WHAT YOU NEED TO DO: Look through the data below for the line with "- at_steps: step" and the line with "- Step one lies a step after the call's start", then output those two and all lines in between, exactly as written.

Saved data entries:
---------------

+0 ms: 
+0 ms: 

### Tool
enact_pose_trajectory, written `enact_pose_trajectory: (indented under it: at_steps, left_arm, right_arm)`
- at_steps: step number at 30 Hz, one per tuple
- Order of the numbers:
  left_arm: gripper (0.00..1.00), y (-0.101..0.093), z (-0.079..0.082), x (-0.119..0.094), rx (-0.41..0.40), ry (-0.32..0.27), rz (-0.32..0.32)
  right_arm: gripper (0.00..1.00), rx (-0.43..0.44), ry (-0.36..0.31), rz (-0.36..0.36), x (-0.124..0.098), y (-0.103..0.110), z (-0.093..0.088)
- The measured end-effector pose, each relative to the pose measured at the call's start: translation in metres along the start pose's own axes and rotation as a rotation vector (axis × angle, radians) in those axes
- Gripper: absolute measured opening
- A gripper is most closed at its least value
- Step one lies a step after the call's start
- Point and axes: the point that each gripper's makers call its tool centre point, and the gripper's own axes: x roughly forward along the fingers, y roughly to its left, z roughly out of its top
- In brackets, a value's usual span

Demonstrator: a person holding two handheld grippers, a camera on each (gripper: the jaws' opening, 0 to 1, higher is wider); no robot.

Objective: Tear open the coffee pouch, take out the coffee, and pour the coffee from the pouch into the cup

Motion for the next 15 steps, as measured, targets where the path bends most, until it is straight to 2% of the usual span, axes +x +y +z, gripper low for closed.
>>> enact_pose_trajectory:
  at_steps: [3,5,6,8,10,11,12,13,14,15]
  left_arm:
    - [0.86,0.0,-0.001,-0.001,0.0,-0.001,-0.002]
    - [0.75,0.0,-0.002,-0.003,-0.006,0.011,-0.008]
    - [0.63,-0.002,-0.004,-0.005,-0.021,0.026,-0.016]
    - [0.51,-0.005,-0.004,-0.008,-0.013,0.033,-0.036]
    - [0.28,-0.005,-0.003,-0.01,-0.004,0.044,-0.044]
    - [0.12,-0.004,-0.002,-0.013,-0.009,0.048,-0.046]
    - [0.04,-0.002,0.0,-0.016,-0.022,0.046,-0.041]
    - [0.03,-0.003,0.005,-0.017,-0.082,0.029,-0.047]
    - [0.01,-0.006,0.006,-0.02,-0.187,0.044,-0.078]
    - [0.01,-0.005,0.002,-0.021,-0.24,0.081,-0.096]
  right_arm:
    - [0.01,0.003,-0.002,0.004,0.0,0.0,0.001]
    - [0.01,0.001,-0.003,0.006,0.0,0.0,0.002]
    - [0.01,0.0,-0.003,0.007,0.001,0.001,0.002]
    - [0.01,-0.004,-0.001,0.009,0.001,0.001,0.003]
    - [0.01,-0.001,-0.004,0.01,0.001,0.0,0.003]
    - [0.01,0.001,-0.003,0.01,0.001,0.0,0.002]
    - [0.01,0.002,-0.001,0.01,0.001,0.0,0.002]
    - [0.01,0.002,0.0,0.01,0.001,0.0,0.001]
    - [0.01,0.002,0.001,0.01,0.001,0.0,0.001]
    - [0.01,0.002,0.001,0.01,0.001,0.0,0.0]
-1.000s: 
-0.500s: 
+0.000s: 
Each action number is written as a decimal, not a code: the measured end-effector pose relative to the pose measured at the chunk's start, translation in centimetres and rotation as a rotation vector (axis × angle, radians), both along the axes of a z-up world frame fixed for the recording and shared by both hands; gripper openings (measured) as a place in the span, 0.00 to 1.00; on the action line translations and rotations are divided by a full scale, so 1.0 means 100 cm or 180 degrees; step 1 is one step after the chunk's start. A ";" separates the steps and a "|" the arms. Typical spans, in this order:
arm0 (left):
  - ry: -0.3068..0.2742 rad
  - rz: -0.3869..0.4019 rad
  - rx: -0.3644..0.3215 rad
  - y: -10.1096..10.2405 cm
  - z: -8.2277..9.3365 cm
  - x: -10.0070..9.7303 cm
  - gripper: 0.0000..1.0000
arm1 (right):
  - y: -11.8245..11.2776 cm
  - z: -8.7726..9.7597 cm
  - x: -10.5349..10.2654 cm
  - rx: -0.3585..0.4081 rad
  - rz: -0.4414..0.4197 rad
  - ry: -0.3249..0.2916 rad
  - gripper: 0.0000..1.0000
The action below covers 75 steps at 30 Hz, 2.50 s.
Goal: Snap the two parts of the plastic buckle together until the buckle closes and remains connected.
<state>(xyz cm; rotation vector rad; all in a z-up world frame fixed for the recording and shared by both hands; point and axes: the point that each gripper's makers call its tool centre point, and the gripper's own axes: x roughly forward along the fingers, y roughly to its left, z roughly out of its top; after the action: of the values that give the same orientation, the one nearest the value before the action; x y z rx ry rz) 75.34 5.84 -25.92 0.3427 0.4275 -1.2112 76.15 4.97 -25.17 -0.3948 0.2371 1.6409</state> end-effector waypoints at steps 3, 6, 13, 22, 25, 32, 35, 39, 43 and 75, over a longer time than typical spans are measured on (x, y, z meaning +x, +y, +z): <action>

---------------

PROBLEM SOLUTION:
- at_steps: step number at 30 Hz, one per tuple
- Order of the numbers:
  left_arm: gripper (0.00..1.00), y (-0.101..0.093), z (-0.079..0.082), x (-0.119..0.094), rx (-0.41..0.40), ry (-0.32..0.27), rz (-0.32..0.32)
  right_arm: gripper (0.00..1.00), rx (-0.43..0.44), ry (-0.36..0.31), rz (-0.36..0.36), x (-0.124..0.098), y (-0.103..0.110), z (-0.093..0.088)
- The measured end-effector pose, each relative to the pose measured at the call's start: translation in metres along the start pose's own axes and rotation as a rotation vector (axis × angle, radians) in those axes
- Gripper: absolute measured opening
- A gripper is most closed at its least value
- Step one lies a step after the call's start

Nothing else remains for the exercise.